Excerpts from a dataset:
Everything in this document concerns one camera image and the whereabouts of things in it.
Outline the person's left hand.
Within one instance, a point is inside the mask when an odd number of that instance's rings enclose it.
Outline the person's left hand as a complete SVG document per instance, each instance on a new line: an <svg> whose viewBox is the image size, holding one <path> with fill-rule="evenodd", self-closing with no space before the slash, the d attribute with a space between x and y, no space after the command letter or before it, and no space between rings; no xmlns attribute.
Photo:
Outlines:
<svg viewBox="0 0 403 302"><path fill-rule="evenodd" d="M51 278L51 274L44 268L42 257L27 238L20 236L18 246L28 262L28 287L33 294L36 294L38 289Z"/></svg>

■ WORK TO COMPLETE ■
Every line containing the string "rings" is required; copy each such line from the data.

■ RESULT BELOW ■
Within one instance, a point is inside the mask when an odd number of that instance's rings enclose it.
Outline the person's left hand as a complete SVG document per instance, each instance on a new line: an <svg> whose viewBox is the image size, holding one <path> with fill-rule="evenodd", self-closing with no space before the slash, the d attribute with a space between x and y, no space after the command letter or before it, and no space between rings; no xmlns attribute.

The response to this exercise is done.